Errors are printed to the console and also to <work_dir>/error_log.txt.

Arguments

--mode - 'static' to compare with *-max.txt files. 'dynamic' to compare with pre-merge es2panda.
--es2panda - Path to current es2panda (aka /bin/es2panda)
--es2panda-pre-merge - Path to pre-merge es2panda (aka <pre_merge_build>/bin/es2panda)
--test-dir - Path to test directory with test files
--work-dir - Path to the working temp folder with gen, intermediate and report folders
--dynamic-regression - Acceptable regression compared to the another (pre-merge) es2panda
--static-regression - Acceptable regression compared to static vales from *-max.txt files
--runs - The number of runs to average
--werror - Warnings as errors

Max values

Each file have companion: for test.ets companion is test-max.txt.

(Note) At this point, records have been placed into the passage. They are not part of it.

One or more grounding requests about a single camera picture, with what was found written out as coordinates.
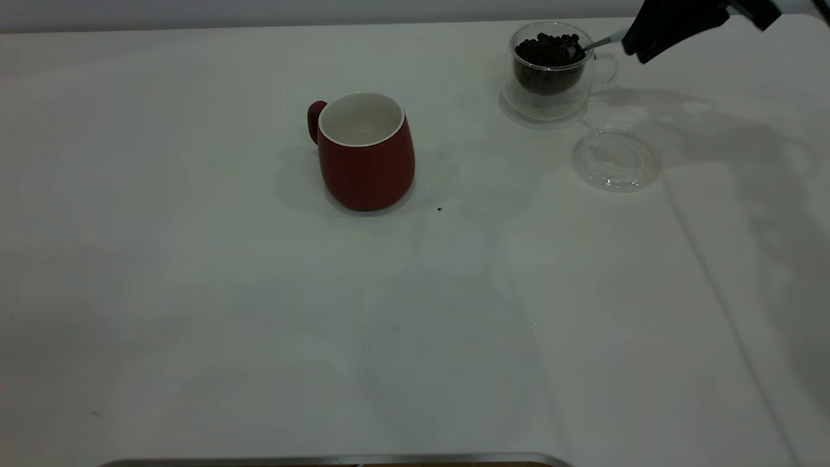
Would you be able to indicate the clear glass saucer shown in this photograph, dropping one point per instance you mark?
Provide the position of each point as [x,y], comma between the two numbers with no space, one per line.
[616,168]

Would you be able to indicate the silver metal bar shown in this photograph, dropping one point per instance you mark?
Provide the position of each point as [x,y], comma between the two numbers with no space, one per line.
[324,461]

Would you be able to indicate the coffee beans pile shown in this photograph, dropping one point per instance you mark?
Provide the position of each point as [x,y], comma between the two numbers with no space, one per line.
[541,58]

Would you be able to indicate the clear glass cup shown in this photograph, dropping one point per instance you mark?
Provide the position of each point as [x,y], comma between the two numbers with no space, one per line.
[548,104]

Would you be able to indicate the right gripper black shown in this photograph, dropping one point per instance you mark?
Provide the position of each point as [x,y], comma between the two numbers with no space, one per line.
[762,11]

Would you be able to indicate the red ceramic mug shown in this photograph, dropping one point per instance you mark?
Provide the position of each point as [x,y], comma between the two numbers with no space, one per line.
[366,175]

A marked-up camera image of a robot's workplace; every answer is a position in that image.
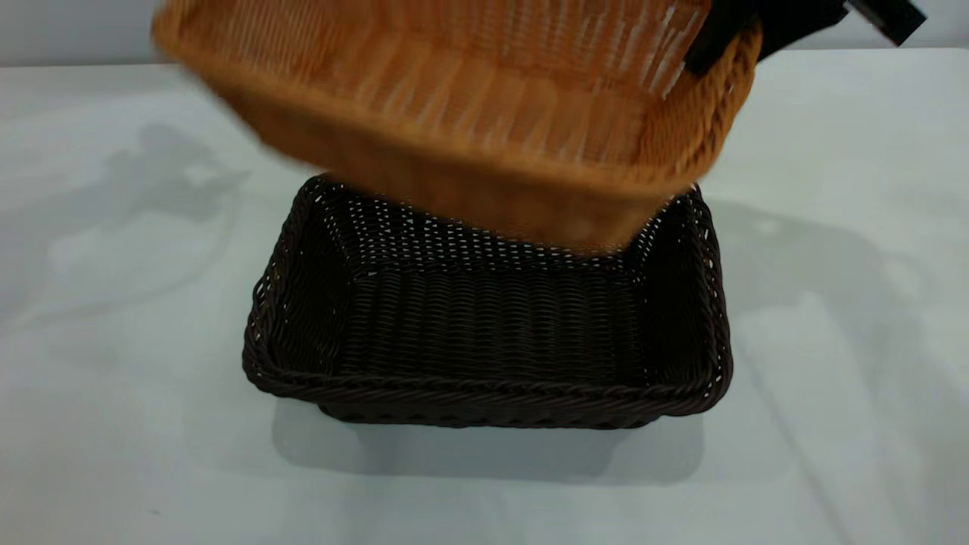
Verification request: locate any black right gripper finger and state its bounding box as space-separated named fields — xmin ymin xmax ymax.
xmin=684 ymin=0 xmax=761 ymax=76
xmin=756 ymin=0 xmax=850 ymax=63

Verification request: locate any black wicker basket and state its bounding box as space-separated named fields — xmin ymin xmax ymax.
xmin=242 ymin=174 xmax=734 ymax=431

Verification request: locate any orange wicker basket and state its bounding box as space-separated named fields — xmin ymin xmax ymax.
xmin=151 ymin=0 xmax=764 ymax=251

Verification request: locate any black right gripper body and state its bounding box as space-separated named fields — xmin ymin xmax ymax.
xmin=846 ymin=0 xmax=929 ymax=47

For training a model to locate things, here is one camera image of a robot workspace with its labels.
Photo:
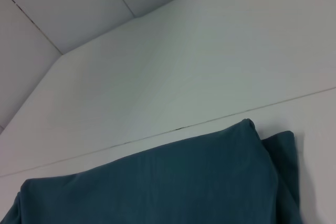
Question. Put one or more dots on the teal FREE print T-shirt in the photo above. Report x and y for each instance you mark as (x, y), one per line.
(157, 182)

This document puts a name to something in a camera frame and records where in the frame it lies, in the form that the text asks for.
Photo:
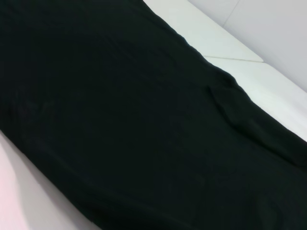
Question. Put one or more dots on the black t-shirt with white print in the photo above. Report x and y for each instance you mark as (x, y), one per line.
(120, 107)

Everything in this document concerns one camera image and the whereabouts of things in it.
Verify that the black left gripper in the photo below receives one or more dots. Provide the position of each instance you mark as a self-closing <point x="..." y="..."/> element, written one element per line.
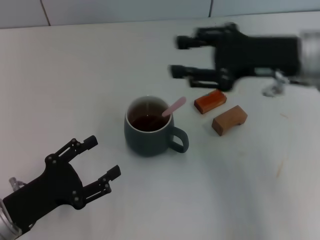
<point x="52" y="190"/>

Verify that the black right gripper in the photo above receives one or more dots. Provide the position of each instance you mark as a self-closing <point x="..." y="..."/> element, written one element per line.
<point x="257" y="52"/>

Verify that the grey ceramic mug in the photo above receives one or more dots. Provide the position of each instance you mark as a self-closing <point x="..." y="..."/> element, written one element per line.
<point x="145" y="143"/>

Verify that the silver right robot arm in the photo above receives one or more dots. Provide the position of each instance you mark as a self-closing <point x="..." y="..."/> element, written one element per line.
<point x="311" y="57"/>

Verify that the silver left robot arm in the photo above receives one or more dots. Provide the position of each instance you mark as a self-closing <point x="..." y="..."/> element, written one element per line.
<point x="6" y="222"/>

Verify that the reddish flat wooden block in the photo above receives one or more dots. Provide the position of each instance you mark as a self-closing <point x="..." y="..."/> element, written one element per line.
<point x="210" y="103"/>

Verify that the dark brown tea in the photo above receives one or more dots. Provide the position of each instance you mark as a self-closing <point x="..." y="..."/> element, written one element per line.
<point x="142" y="124"/>

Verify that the light brown arched wooden block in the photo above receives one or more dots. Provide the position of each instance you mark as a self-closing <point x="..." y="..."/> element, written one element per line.
<point x="225" y="122"/>

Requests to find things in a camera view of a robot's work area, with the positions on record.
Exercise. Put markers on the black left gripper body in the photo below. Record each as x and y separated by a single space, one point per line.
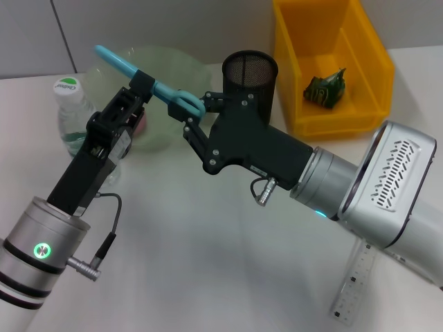
86 166

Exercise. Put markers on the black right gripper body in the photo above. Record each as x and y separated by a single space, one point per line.
249 138

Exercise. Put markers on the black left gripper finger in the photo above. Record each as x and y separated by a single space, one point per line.
142 86
117 103

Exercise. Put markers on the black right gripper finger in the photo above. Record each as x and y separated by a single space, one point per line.
195 135
218 102

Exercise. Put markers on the blue scissors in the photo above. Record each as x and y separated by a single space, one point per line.
166 91

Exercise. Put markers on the pink peach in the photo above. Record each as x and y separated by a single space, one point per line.
140 122

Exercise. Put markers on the clear green-label water bottle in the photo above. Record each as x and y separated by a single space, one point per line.
69 114

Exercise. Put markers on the green plastic wrapper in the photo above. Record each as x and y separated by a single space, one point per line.
325 90

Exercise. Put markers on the transparent plastic ruler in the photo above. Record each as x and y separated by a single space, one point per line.
353 287

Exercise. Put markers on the green glass fruit bowl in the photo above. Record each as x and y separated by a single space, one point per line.
187 72

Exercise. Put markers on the black mesh pen holder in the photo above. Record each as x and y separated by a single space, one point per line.
247 69

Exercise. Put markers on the yellow plastic bin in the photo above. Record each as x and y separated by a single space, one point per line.
332 41

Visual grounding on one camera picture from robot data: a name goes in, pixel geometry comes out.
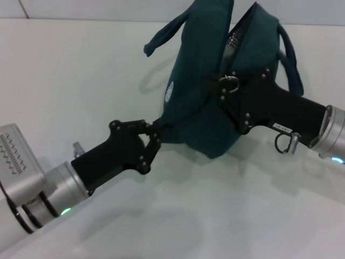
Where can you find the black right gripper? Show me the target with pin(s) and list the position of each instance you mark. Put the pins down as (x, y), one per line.
(283, 108)

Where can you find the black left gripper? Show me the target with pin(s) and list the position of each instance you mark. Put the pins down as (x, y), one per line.
(113, 156)

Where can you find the dark teal fabric bag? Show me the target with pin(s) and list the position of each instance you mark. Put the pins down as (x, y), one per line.
(194, 81)

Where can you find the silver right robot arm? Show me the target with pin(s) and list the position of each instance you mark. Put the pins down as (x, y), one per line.
(331, 132)

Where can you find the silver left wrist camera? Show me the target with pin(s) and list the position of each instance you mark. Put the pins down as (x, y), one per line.
(19, 162)

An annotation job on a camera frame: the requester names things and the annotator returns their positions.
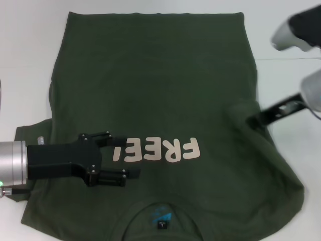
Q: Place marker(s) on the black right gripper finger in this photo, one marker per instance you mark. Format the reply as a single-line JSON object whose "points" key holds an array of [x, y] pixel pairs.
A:
{"points": [[255, 121]]}

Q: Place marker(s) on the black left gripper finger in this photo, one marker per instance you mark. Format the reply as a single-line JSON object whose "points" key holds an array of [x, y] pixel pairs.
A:
{"points": [[110, 178], [120, 140]]}

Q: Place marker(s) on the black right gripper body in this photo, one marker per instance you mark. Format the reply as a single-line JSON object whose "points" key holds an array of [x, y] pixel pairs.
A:
{"points": [[273, 115]]}

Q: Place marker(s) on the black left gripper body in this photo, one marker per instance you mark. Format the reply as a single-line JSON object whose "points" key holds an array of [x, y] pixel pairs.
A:
{"points": [[60, 158]]}

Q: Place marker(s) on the dark green printed t-shirt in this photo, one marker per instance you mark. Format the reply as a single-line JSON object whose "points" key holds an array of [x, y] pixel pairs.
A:
{"points": [[150, 75]]}

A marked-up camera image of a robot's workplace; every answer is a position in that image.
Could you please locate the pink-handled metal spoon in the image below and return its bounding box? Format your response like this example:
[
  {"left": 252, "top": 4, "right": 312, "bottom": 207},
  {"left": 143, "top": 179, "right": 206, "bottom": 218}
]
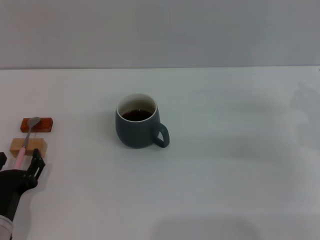
[{"left": 12, "top": 116, "right": 41, "bottom": 171}]

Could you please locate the dark grey ceramic mug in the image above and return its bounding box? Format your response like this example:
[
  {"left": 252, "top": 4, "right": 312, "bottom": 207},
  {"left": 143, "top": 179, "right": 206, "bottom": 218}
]
[{"left": 115, "top": 93, "right": 171, "bottom": 150}]

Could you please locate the light wooden block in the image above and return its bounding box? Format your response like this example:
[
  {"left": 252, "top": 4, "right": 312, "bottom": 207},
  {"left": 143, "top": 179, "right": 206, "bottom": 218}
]
[{"left": 9, "top": 137, "right": 48, "bottom": 159}]

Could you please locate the red-brown wooden block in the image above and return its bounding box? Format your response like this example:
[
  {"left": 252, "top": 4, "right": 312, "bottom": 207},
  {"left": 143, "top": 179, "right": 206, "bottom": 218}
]
[{"left": 19, "top": 117, "right": 55, "bottom": 134}]

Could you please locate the dark coffee liquid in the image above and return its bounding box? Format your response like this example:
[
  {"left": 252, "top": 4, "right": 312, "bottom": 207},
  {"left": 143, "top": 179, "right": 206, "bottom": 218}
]
[{"left": 121, "top": 108, "right": 153, "bottom": 122}]

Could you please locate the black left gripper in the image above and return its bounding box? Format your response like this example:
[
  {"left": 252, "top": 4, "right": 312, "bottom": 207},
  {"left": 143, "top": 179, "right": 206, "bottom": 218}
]
[{"left": 0, "top": 148, "right": 47, "bottom": 222}]

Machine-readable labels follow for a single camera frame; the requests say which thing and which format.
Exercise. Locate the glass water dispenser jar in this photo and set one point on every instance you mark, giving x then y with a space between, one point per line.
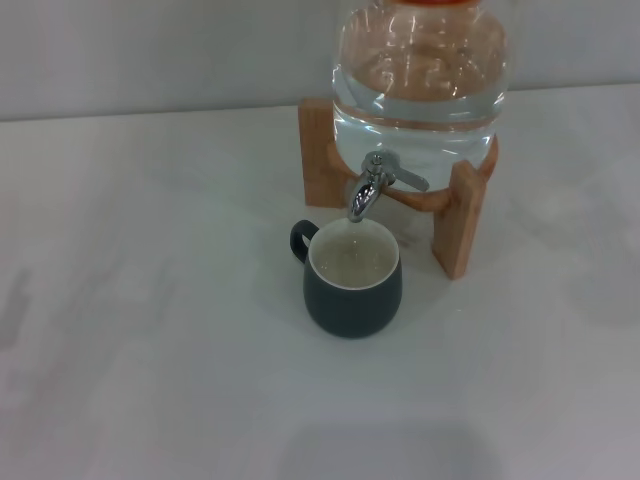
420 90

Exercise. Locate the wooden dispenser stand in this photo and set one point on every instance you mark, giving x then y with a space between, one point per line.
315 160

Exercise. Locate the chrome dispenser faucet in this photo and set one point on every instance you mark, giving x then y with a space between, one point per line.
365 192

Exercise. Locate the dark grey ceramic cup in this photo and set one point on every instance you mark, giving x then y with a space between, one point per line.
350 310

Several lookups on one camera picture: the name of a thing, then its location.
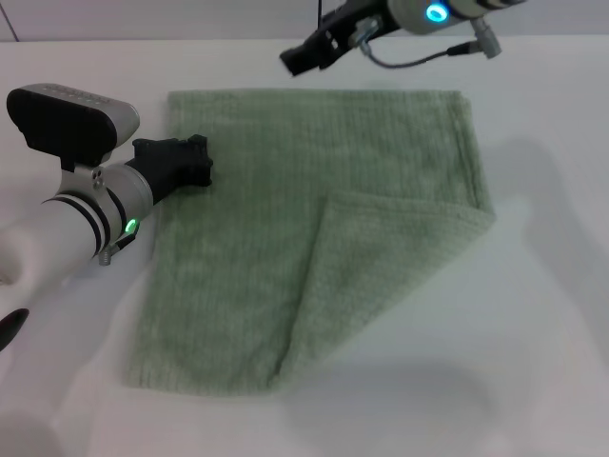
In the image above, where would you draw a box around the silver right arm cable plug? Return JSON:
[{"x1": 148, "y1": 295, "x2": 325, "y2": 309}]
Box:
[{"x1": 470, "y1": 17, "x2": 503, "y2": 61}]

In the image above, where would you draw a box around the green terry towel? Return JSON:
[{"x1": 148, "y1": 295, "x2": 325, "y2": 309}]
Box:
[{"x1": 122, "y1": 88, "x2": 499, "y2": 396}]

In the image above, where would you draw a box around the grey right arm cable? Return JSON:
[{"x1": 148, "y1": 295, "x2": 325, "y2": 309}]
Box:
[{"x1": 354, "y1": 18, "x2": 477, "y2": 69}]

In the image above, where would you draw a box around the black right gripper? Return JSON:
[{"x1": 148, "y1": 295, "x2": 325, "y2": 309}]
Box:
[{"x1": 280, "y1": 0, "x2": 399, "y2": 76}]

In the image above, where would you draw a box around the silver arm cable plug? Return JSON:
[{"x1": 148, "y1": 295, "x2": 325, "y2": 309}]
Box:
[
  {"x1": 470, "y1": 17, "x2": 503, "y2": 61},
  {"x1": 97, "y1": 232, "x2": 139, "y2": 267}
]

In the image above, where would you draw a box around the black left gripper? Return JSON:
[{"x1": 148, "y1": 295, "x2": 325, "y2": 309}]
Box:
[{"x1": 124, "y1": 134, "x2": 215, "y2": 207}]

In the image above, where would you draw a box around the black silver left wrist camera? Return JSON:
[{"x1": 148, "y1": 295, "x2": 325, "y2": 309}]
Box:
[{"x1": 5, "y1": 84, "x2": 142, "y2": 173}]

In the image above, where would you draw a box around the silver left arm cable plug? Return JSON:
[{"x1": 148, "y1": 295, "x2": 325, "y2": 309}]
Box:
[{"x1": 97, "y1": 232, "x2": 139, "y2": 267}]

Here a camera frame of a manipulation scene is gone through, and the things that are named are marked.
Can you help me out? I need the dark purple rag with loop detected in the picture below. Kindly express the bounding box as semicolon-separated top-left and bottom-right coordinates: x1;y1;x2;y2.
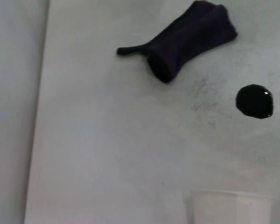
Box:
116;0;238;84

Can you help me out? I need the white paper cup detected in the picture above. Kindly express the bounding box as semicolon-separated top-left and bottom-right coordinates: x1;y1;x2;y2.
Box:
191;189;274;224

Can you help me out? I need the small black lump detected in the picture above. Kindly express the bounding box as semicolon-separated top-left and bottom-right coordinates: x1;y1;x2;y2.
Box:
235;84;274;120

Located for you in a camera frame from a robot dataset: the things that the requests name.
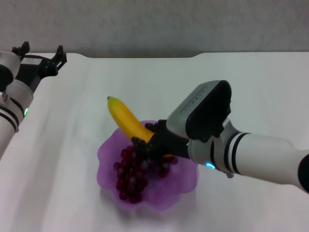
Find purple wavy plastic bowl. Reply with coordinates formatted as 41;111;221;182
97;120;201;211

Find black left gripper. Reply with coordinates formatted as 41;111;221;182
12;41;68;94

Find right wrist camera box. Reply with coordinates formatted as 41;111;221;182
166;80;233;143

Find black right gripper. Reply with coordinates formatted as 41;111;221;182
130;119;192;164

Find yellow banana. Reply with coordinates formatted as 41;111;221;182
107;96;175;159

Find red grape bunch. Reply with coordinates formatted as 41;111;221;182
113;122;179;204

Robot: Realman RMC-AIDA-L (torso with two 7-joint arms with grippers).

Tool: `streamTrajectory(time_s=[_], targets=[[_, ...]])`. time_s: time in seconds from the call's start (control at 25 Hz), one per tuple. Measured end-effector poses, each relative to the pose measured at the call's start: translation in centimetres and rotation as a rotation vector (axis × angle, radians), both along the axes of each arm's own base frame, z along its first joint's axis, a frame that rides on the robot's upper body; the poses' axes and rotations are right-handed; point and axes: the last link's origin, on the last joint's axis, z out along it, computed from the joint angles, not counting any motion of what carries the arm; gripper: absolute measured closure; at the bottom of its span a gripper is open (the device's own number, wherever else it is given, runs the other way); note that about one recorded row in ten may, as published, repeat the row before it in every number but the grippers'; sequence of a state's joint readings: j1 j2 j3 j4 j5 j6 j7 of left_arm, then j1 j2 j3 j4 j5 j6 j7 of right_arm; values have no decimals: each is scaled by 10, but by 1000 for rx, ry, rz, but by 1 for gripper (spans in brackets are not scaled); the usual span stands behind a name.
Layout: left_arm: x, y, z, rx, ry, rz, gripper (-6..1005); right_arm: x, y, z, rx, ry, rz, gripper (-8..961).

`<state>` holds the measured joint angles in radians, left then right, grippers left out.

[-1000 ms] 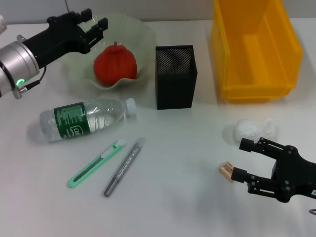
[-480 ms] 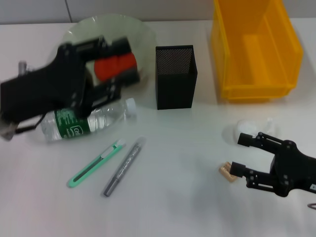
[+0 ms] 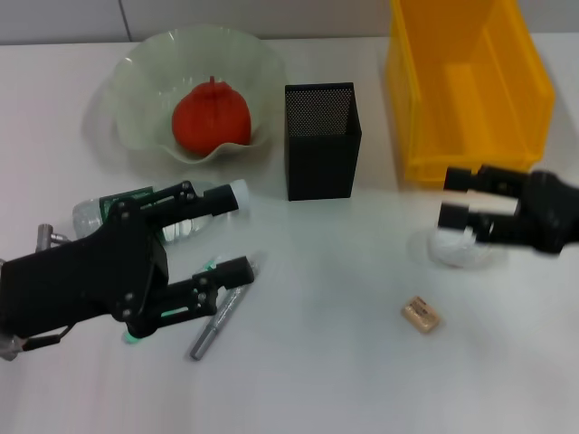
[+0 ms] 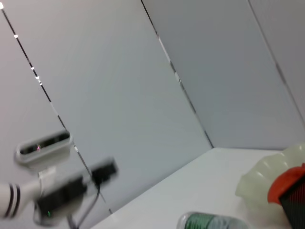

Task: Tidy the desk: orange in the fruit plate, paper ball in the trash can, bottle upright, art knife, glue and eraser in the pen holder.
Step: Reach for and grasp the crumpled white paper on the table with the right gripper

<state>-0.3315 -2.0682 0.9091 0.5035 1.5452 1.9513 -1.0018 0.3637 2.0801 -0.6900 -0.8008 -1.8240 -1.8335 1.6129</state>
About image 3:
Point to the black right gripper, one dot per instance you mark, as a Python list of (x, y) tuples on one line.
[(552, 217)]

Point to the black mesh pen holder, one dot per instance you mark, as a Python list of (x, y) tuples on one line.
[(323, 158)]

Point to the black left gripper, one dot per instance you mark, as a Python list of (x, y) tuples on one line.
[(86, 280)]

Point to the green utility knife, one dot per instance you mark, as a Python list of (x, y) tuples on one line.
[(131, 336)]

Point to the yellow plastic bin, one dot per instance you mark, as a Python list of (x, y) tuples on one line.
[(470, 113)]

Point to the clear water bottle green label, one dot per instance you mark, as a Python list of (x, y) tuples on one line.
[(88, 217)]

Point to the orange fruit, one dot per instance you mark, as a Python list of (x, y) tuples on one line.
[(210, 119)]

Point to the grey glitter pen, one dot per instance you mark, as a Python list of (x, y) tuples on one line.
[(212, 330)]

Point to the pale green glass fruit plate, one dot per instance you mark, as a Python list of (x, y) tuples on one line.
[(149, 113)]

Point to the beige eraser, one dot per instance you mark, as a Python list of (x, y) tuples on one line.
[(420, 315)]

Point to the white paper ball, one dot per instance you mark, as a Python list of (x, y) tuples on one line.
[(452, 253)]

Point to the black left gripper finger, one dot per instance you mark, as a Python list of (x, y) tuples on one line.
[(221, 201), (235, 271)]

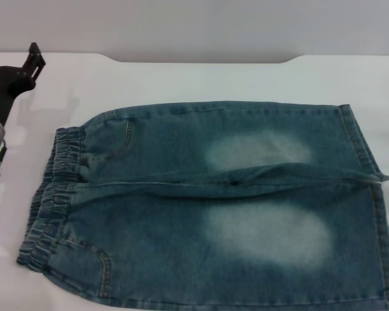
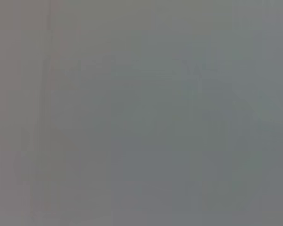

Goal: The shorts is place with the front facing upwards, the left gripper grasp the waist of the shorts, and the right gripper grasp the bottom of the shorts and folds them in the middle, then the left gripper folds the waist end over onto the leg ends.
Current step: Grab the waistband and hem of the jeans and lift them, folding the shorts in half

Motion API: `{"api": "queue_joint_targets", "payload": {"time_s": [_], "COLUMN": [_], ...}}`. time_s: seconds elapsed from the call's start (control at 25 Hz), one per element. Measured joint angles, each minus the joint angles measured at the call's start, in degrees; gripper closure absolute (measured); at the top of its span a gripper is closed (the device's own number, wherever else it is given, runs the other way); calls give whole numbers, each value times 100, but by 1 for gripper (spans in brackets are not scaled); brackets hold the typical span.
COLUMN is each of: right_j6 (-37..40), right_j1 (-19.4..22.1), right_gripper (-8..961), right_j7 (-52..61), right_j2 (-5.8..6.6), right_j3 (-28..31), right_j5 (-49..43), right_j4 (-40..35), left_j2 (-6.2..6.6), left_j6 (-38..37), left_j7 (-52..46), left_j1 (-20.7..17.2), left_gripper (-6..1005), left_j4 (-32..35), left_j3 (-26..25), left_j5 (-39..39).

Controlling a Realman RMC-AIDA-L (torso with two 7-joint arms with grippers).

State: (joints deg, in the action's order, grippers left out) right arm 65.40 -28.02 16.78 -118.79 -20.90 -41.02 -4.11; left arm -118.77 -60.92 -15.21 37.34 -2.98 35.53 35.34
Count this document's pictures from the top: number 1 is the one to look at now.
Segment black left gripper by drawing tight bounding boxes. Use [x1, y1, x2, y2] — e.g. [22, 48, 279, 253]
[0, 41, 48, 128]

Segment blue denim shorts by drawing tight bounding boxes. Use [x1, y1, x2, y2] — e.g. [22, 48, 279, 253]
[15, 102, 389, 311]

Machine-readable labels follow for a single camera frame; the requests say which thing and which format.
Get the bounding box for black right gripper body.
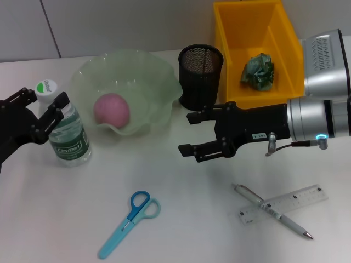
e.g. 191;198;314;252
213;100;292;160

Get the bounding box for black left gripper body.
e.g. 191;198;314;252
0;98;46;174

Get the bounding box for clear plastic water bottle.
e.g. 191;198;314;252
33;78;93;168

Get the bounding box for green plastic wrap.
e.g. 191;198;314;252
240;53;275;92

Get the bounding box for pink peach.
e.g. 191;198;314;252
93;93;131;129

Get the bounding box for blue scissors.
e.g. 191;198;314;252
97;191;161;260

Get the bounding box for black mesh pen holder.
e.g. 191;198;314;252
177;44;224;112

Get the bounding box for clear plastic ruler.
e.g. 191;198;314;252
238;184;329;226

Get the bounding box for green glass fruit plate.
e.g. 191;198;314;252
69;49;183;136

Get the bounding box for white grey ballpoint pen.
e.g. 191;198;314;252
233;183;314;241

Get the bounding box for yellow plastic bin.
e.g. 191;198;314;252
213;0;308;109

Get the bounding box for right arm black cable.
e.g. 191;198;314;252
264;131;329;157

This file contains max values for metrics.

Local reproduction

# static mode
python3 <ets_frontend>/ets2panda/test/benchmarks/runner/runner.py --mode=static --es2panda=<build>/bin/es2panda --work-dir=<build>/e2p_benchmarks --test-dir=<static_core>/tools/es2panda/test/benchmarks

# dynamic mode
python3 <ets_frontend>/ets2panda/test/benchmarks/runner/runner.py --mode=dynamic --es2panda=<build>/bin/es2panda --work-dir=<build>/e2p_benchmarks --test-dir=<static_core>/tools/es2panda/test/benchmarks --es2panda-pre-merge=<pre_merge_build>/bin/es2panda

See --help if needed.

CI

You can download artifacts for this job with perf stat.

Artifacts example

test-perf.txt

================ es2panda perf metrics (Averaged over 3 runs) ================
:@phases                                        :  time=891.00ms      maxrss=140.00MB
:@phases/ConstantExpressionLowering             :  time=233.00ms      maxrss=0.26MB
:@phases/TopLevelStatements                     :  time=193.00ms      maxrss=79.00MB
:@phases/ResolveIdentifiers                     :  time=83.40ms       maxrss=6.00MB
:@phases/CheckerPhase                           :  time=78.60ms       maxrss=19.00MB

test-report.txt

Performance Comparison: 'bench_1-max.txt' vs 'bench_1-current-perf.txt'
================================================================================
:@EmitProgram                                   :  time=+2.90ms (+4.6%)           maxrss=+0.00MB (+0.0%)
:@GenerateProgram                               :  time=+4.67ms (+6.7%)           maxrss=0.00MB (0.0%)
:@GenerateProgram/OptimizeBytecode              :  time=0.00ms (0.0%)             maxrss=0.00MB (0.0%)
:@phases                                        :  time=+22.67ms (+2.6%)          maxrss=+0.00MB (+0.0%)
:@phases/AmbientLowering                        :  time=-0.07ms (-0.6%)           maxrss=0.00MB (0.0%)

Update `*-max.txt` files.

To update the static baseline values using multiple runs from CI:

Create a PR.
Run runonly for job "es2panda static benchmarks" for 28 job repeats and 1 test repeats.
Download all zip artifacts from these runs into a single directory (e.g. downloaded_artifacts).
Run the update script:

python3 -B <ets_frontend>/ets2panda/test/benchmarks/runner/update_static_values.py \
  --test-dir=<static_core>/tools/es2panda/test/benchmarks \
  --zips-from-ci=./downloaded_artifacts

The script will unpack the archives, find all *-current-perf.txt files, aggregate the metrics across all runs, and overwrite the corresponding *-max.txt files.

Warning diagnostics workloads

Additional warning-focused workloads live in test/benchmarks/warning_diagnostics.
These files are not picked by runner.py (it scans only test/benchmarks/*.ets) and are intended for manual performance experiments.